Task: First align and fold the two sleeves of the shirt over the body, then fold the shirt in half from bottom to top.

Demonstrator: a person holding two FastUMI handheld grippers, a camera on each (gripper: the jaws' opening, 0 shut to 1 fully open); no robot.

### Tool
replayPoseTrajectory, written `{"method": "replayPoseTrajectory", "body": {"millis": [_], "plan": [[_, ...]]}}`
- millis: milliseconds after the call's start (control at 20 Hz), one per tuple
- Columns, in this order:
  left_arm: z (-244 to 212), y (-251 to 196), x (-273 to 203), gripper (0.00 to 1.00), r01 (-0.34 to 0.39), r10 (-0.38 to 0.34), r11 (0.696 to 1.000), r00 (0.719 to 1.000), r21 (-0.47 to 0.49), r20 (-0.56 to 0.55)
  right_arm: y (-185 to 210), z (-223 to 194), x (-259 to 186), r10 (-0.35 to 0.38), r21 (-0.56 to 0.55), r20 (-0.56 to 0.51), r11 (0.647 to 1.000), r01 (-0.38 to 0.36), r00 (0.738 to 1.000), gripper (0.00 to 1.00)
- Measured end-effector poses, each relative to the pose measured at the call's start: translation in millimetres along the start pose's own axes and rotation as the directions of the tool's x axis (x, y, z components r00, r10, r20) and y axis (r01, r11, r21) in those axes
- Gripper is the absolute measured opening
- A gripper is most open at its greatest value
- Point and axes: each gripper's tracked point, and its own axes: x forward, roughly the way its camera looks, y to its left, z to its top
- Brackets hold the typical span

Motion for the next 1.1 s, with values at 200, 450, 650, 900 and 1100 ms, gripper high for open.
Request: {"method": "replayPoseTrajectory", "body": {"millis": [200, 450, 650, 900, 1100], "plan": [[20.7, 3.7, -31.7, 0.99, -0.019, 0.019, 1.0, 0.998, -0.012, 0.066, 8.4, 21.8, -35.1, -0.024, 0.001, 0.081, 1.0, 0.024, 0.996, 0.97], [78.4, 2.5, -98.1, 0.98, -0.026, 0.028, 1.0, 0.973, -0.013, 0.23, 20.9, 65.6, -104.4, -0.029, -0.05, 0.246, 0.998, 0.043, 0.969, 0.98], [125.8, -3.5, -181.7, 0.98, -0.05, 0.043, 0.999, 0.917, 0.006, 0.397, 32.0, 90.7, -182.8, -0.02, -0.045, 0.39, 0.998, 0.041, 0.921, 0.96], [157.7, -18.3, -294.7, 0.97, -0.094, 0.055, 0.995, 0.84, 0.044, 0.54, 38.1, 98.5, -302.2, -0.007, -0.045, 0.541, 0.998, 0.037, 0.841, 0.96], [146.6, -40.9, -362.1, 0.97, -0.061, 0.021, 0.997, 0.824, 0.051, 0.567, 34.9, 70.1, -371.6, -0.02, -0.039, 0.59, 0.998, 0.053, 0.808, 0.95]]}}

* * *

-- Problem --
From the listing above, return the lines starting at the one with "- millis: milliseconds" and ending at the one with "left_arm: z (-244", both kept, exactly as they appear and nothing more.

-- The completed task --
- millis: milliseconds after the call's start (control at 20 Hz), one per tuple
- Columns, in this order:
  left_arm: z (-244 to 212), y (-251 to 196), x (-273 to 203), gripper (0.00 to 1.00), r01 (-0.34 to 0.39), r10 (-0.38 to 0.34), r11 (0.696 to 1.000), r00 (0.719 to 1.000), r21 (-0.47 to 0.49), r20 (-0.56 to 0.55)

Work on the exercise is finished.